Князь отвечал, что в последние годы из Франции в Россию приехало много народа, и не все приезжие были примерного поведения, многие в своей стране нарушали закон, были банкротами, дезертирами и развратниками. Государыня повелела проверять всех лиц, прибывающих из-за границы, в особенности, кто поступает на государственную службу. Посему, коли я желаю попасть в армию поскорее, то могу вступить в нее добровольцем. Хотя бы в его полк Ольшанских гусар. Сам он, как командир, вправе присвоить мне чин вахмистра. Соответственно, в заведенный на меня формуляр сразу запишут дату начала службы, что важно для всей последующей карьеры, так как по ней рассчитывается выслуга лет. Сейчас же, когда началась война с турками, смелому и предприимчивому человеку выдвинуться будет легко, и полгода не пройдет, как быть мне офицером. Я спросил, когда можно будет записаться в его полк. Он, смеясь, объяснил, что можно будет записать даже с того дня, как я прибыл в его отечество. Он же посоветовал мне изменить фамилию на русский лад, коли я решился делать военную картеру в России. Все равно, сказал, переиначат по-своему, да и в формулярах напутают. В пример, привел он хорошего знакомого его батюшки, немецкую фамилию которого Кос фон Дален переиначили в Козодавлева, пояснив, что по-русски она звучит не слишком благозвучно. Признаюсь, что я прожил под именем Антуана Деломи двадцать семь лет. До тех пор, пока обстоятельства не вынудили меня назваться Анри де Ла Рошем. Стоило ли мне держаться за старую фамилию в чужой стране? Я рассуждал так. Наверное тем, кто успел сделать свою фамилию известной или даже знаменитой, было бы естественным сохранять ее и в России. Передо мной такой проблемы не стояло. Да и позволить ее исковеркать мне не хотелось тоже, потому и согласился с князем. Мудрствовать я не стал, и просто перевел мою фамилию на русский язык. По-русски она звучала как «из Ломи». Оттого был я – Антуан Деломи, а стал Антон Петрович Изломин. Прошу любить и жаловать.

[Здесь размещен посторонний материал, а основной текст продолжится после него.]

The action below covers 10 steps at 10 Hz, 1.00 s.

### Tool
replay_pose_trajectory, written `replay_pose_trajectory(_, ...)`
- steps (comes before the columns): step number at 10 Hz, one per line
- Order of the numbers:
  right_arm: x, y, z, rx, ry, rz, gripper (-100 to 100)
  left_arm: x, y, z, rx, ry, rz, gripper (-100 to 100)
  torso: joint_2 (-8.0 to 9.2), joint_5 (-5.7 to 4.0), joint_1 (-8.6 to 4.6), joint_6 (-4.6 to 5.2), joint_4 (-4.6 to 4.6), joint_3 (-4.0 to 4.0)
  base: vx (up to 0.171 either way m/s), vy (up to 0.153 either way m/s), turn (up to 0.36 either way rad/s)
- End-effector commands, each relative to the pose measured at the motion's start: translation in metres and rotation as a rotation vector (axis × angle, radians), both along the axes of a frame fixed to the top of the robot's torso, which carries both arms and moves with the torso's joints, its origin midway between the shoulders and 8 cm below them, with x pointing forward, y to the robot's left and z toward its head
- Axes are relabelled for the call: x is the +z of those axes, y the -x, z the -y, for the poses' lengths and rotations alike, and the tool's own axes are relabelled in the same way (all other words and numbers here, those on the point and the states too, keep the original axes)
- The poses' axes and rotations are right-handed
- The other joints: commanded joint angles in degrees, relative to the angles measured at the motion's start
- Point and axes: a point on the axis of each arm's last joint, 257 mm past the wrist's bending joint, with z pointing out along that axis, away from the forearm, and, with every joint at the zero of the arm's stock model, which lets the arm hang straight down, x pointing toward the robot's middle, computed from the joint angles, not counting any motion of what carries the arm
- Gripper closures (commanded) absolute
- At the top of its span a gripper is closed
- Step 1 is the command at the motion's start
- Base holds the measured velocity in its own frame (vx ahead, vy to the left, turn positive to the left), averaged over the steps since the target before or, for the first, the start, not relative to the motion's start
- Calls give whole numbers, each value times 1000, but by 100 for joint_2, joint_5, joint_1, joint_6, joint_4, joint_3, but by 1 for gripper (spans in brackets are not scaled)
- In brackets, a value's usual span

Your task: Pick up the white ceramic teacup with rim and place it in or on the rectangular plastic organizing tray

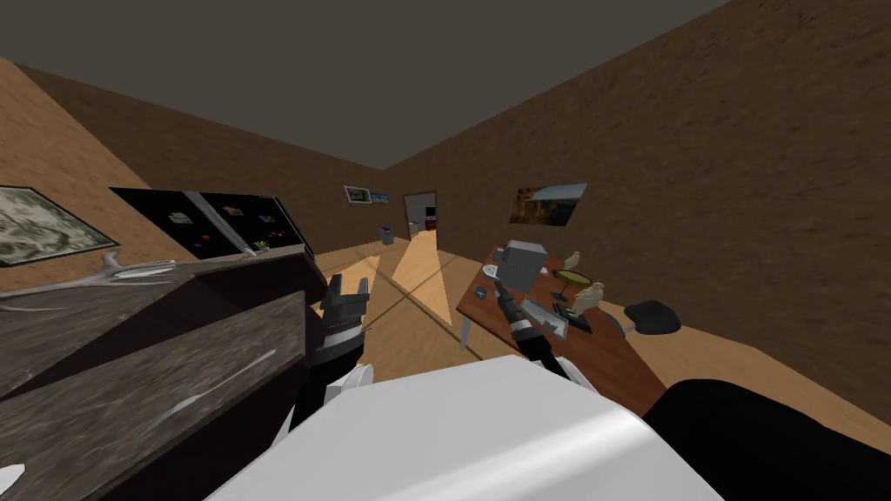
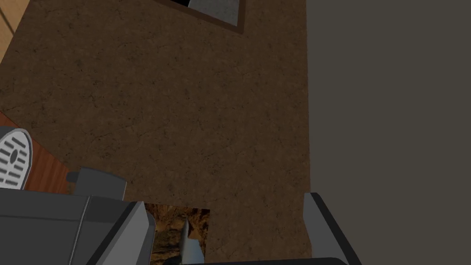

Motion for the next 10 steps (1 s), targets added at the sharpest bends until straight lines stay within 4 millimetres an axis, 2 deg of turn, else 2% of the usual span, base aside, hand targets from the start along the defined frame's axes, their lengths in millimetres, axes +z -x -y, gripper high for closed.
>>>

Так я и начал свою службу в России с чина вахмистра, о чем никогда в последствии не жалел, как и о том, что поступил именно в Ольшанский полк. И не только из-за его командира. Полк был сформирован в 1755 году, в правление императрицы Елизаветы. Первые его солдаты и офицеры были выходцами из стран Юго-Восточной Европы, сербами и хорватами, пошедшими на русскую службу. Позже в полк стали верстать украинских казаков, имеющих кавалерийскую выучку. Традиции полка были самые, что ни на есть, товарищеские. И я там пришелся ко двору. В январе следующего года начались военные действия в Приднестровье, туда отправился и наш полк. За первую же серьезную стычку с неприятелем получил я первый офицерский чин. Стал корнетом. Прав был князь, и полгода не прошло. Офицерское звание в одночасье переменило мое положение. По Табели о рангах, введенной еще основателем Российской империи Петром Первым, чин мой давал потомственное дворянство. Так, я получил то, о чем не мог и мечтать у себя на родине.